= Beginning of Section =

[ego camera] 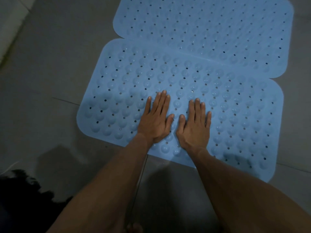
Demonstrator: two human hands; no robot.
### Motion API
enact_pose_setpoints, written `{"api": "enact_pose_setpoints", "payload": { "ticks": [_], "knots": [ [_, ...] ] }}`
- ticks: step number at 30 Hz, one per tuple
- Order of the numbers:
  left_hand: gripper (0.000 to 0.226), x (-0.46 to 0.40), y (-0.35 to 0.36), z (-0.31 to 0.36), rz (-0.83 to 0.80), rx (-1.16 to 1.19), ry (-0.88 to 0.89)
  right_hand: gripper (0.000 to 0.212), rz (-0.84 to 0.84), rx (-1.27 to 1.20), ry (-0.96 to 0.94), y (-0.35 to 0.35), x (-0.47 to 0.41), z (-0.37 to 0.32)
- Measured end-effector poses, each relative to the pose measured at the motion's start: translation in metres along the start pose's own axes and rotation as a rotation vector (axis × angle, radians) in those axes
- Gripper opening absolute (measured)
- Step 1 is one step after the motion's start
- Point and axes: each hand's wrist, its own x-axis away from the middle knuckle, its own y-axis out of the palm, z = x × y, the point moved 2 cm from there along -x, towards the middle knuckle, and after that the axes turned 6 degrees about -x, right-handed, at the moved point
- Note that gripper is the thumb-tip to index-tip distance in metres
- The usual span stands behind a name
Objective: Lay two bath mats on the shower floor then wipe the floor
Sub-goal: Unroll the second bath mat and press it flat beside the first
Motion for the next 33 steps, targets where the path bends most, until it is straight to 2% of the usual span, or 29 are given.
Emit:
{"api": "enact_pose_setpoints", "payload": {
  "ticks": [17,26,30,33],
  "knots": [
    [0.068,-0.003,-0.001,0.002,-0.1,-0.011,-0.019,0.066,0.0,-0.001,0.03,-0.002,0.0,-0.001],
    [0.067,-0.002,-0.003,0.003,-0.096,-0.041,-0.024,0.067,0.019,0.0,0.0,-0.003,-0.001,0.0],
    [0.066,-0.003,-0.013,0.004,-0.211,-0.018,-0.041,0.068,-0.092,-0.015,-0.007,-0.008,-0.002,-0.001],
    [0.065,-0.013,-0.043,0.004,-0.425,-0.008,-0.045,0.068,-0.295,-0.034,-0.009,-0.03,-0.008,-0.003]
  ]
}}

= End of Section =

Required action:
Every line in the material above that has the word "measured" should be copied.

Output:
- Measured end-effector poses, each relative to the pose measured at the motion's start: translation in metres along the start pose's own axes and rotation as a rotation vector (axis × angle, radians) in those axes
- Gripper opening absolute (measured)

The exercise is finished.